Der Engländer Christopher Titmuss war einer der ersten, der ab Mitte der siebziger Jahre die frühbuddhistische Achtsamkeitspraxis bzw. Einsichtsmeditation Vipassana (Klares, Befreiendes Sehen) im Westen bekannt gemacht hat. Er ist heute ein führender Vertreter des Engagierten Buddhismus.

Außerdem ist er Autor einiger Bücher über die Praxis des spirituellen Weges im Alltag. Dazu gehören Light on Enlightenment, An Awakened Life und Transforming Our Terror, das in deutscher Übersetzung in der „Edition Buddha Direkt” bei Tushita erscheint. Kurze Zusammenfassungen seiner Bücher gibt Christopher auch auf seiner Website (siehe unter Links).

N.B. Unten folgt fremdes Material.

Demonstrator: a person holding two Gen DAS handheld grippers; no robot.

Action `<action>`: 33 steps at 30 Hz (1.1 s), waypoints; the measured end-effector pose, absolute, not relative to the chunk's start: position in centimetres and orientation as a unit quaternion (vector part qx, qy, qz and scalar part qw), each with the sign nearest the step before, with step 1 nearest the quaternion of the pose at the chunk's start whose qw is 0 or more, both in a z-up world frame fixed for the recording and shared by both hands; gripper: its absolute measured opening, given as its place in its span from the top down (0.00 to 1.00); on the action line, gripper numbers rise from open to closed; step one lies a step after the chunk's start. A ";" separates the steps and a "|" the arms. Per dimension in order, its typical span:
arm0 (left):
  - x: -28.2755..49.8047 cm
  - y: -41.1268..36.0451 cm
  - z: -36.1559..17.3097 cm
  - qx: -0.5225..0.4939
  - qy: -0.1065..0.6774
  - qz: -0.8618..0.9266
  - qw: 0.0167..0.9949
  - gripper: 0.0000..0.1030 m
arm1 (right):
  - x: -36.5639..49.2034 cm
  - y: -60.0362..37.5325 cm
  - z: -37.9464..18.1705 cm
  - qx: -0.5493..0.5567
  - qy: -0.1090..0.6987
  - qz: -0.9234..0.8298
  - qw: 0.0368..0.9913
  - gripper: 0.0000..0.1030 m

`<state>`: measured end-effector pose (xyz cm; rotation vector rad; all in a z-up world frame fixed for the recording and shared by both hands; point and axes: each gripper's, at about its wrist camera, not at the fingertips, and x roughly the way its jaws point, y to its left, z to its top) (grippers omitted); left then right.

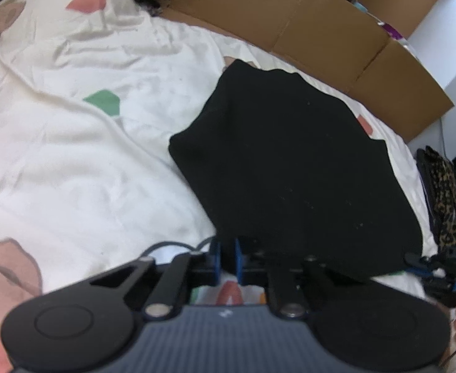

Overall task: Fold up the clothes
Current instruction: 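Close both grippers on the edge of the folded black shorts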

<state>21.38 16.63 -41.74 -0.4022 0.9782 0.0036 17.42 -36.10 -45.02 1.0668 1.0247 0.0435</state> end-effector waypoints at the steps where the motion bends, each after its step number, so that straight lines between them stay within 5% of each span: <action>1: 21.3 16.6 -41.5 -0.183 0.464 0.004 0.867 0.93 | 17.4 -36.1 -44.9 0.485 0.464 0.022 0.741 0.94; 12: 20.6 17.4 -40.5 -0.176 0.452 0.004 0.875 0.94 | 17.5 -36.8 -43.5 0.471 0.456 0.027 0.754 0.93; 17: 20.1 17.7 -41.3 -0.208 0.458 -0.028 0.864 0.61 | 17.2 -36.6 -44.7 0.489 0.470 0.030 0.734 0.70; 19: 20.2 17.3 -41.6 -0.200 0.467 -0.032 0.861 0.61 | 17.1 -36.4 -45.0 0.496 0.469 0.041 0.730 0.62; 29: 21.5 17.6 -43.1 -0.220 0.457 -0.051 0.860 0.61 | 17.4 -36.5 -46.6 0.548 0.429 0.036 0.717 0.64; 30: 21.6 17.8 -43.2 -0.227 0.456 -0.052 0.859 0.64 | 17.4 -36.5 -46.8 0.554 0.423 0.035 0.716 0.65; 32: 21.6 18.1 -43.4 -0.241 0.458 -0.051 0.854 0.89 | 17.6 -36.4 -46.9 0.557 0.418 0.033 0.717 0.70; 33: 21.7 18.3 -43.6 -0.250 0.461 -0.052 0.850 0.89 | 17.7 -36.4 -47.0 0.559 0.417 0.032 0.716 0.80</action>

Er war Journalist gewesen, bevor er 1970 Theravada-Mönch in Thailand wurde. Dort ist er von Ajahn Buddhadasa und Ajahn Dhammadaro zum Lehren aufgefordert worden. Dann hat er, wieder Laie, das renommierte Meditationszentrum „Gaia House” in England und den internationalen Rat der „Buddhist Peace Fellowship” mitbegründet.

Seitdem hat er weltweit zahlreiche Kurse gegeben. Er lehrt heute auch regelmäßig im deutschsprachigen Raum, insbesondere im Pauenhof an der holländischen Grenze, im Waldhaus am Laacher See in der Eifel sowie im Haus der Stille bei Hamburg.

In den letzten Jahren hat er neue populäre Projekte ins Leben gerufen und mit aufgebaut. Diese sind der Ausbildungsgang
„Dharma-Facilitators-Programme″ (DFP) in Deutschland, England, Israel und in Australien für erfahrene Praktizierende, das internationale Mentorenprogramm „Living Dharma″, die Pilgerwanderungen in internationaler Gemeinschaft, „Dharma-Yatras″, und die in mehreren Ländern (ab August auch in Deutschland im Pauenhof) stattfindenden „International Dharma Gatherings″.